Hal ini pula yang menjadikan Turtle Creek Casino & Hotel di daerah utara Michigan menggunakan kura-kura sebagai lambang dari hotelnya. Hal ini dianggap sebuah langkah yang bagus oleh https://judisakti.org, karena para pemain yang datang ke Casino tersebut akan mendapatkan efek psikologis bahwa keberuntungannya akan baik dan bisa membawa pulang kemenangan. Cerdik sekali bukan?

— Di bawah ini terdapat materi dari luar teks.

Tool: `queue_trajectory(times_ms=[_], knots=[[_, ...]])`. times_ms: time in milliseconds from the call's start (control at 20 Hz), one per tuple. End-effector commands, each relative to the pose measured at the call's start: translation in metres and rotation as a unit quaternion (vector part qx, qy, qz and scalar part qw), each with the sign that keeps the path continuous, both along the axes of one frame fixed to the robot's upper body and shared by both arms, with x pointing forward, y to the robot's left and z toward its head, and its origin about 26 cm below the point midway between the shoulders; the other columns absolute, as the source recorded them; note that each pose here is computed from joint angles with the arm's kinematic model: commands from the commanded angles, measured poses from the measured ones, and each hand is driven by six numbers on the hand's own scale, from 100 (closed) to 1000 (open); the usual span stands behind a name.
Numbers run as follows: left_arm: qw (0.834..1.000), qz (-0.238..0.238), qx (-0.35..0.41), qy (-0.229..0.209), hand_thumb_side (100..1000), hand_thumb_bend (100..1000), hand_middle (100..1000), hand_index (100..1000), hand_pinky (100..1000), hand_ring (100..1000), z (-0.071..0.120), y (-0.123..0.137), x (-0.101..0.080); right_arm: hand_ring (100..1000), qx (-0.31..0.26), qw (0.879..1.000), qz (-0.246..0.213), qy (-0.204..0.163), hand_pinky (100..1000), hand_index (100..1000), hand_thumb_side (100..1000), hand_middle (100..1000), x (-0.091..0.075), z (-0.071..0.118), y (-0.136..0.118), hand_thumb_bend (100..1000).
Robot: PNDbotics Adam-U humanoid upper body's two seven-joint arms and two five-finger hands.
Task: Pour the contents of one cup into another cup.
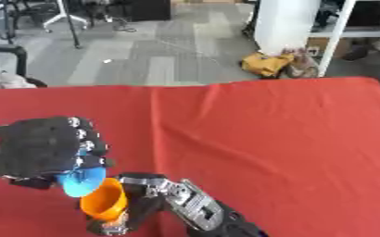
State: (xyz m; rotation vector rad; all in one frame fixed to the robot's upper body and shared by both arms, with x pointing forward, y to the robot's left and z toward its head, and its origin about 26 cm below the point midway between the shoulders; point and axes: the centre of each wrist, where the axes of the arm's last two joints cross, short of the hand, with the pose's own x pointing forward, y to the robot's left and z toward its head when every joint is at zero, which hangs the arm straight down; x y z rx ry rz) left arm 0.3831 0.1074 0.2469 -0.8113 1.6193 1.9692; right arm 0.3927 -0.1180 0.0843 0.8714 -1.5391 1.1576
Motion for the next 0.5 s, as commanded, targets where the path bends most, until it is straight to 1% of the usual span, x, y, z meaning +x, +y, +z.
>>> queue_trajectory(times_ms=[50,500], knots=[[1.0,0.0,0.003,-0.029,100,588,390,733,404,357,0.014,0.0001,-0.0032,518,0.003,1.0,0.0,-0.008,677,751,100,557,0.0027,0.0072,-0.0023,228],[0.999,0.002,0.01,-0.041,100,589,390,734,404,354,0.0146,-0.0006,-0.0039,518,0.003,1.0,0.0,-0.008,677,751,100,557,0.0027,0.007,-0.0024,228]])
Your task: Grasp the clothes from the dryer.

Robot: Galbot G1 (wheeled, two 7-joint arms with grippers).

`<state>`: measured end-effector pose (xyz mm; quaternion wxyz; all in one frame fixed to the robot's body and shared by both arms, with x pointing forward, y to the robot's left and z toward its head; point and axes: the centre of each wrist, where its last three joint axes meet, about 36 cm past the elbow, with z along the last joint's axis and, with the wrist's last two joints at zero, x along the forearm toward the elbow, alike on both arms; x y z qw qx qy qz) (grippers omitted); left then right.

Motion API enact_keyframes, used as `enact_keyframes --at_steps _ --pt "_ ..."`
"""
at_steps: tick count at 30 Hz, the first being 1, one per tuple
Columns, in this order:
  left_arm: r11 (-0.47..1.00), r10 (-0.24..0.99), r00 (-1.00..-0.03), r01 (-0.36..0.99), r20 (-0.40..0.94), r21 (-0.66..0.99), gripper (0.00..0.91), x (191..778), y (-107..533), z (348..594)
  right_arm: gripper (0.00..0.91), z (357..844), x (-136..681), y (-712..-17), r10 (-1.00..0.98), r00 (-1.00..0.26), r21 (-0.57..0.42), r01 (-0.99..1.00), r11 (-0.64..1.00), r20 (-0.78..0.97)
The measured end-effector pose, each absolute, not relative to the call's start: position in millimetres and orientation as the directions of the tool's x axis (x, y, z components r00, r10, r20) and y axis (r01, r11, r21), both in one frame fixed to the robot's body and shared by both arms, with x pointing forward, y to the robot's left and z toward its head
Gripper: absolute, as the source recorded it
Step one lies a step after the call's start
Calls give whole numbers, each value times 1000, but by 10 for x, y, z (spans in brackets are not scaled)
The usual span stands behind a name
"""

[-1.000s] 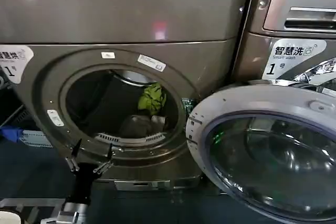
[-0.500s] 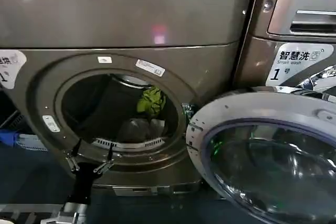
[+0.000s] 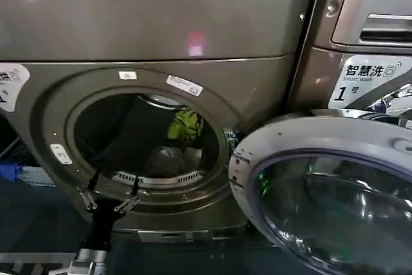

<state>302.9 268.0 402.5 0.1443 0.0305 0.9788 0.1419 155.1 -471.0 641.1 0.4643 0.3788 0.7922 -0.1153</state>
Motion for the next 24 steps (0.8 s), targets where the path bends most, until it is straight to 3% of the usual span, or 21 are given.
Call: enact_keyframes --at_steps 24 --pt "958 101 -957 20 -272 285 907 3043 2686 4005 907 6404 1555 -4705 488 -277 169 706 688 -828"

Kura-kura sebagai simbol Tuhan Vishnus Avtar dan Amrit Manthan

Kurma adalah kura-kura dari avatar kedua Dewa Wisnu yang datang untuk membantu para dewa mendapatkan nektar keabadian. Untuk mengocok laut menjadi nektar, ular raksasa digunakan sebagai tali dan Gunung Mandara digunakan sebagai batang. Ketika gunung mulai tenggelam, mereka memanggil Dewa Wisnu untuk membantu mereka. Dia menjelma sebagai kura-kura dan menggendong gunung di punggungnya, sehingga nektar keabadian dapat terwujud (Amrit Manthan) oleh para Dewa dan setan yang mengaduk laut.

Kura-kura membawa planet bumi

Setelah churning, kura-kura tetap di tempatnya, dan di punggungnya sekarang berdiri gajah besar yang mendukung planet ini. Hal ini diyakini oleh banyak budaya.

Kura-kura dan sufisme

Dalam tasawuf penetasan dan kembalinya kura-kura bayi ke laut adalah simbol untuk kembali kepada Tuhan melalui ajaran Tuhan. Perjalanan kura-kura bayi adalah model yang baik untuk ayat dari Quran “Puji nama Tuhanmu, Yang Tertinggi, yang telah menciptakan dan mengatur, dan telah ditakdirkan dan membimbing “

Pada feng-shui, kura-kura merupakan simbol keberuntungan

Suatu hari, sungai Tiongkok dibanjiri air dan ketika mereka menaruh kura-kura ke sungai dan kemudian ketinggian air pun perlahan surut. Oleh karena hal tersebut mereka menganggap bahwa kura-kura membawa keberuntungan. Gong Gong, Dewa air Tiongkok bertanggung jawab atas banjir. Gong Gong malu karena kalah dalam pertarungan dengan takhta surga dan membanting kepalanya ke arah Gunung Buzhou, pilar yang menopang langit. Untuk memperbaikinya, Dewi Nu Gua memotong kaki kura-kura laut untuk menggantikan gunung-gunung dalam menopang langit. Cangkang bagian bawah kura-kura yang datar dan bagian atas yang bundar mewakili bumi yang datar dan langit yang berbentuk kubah.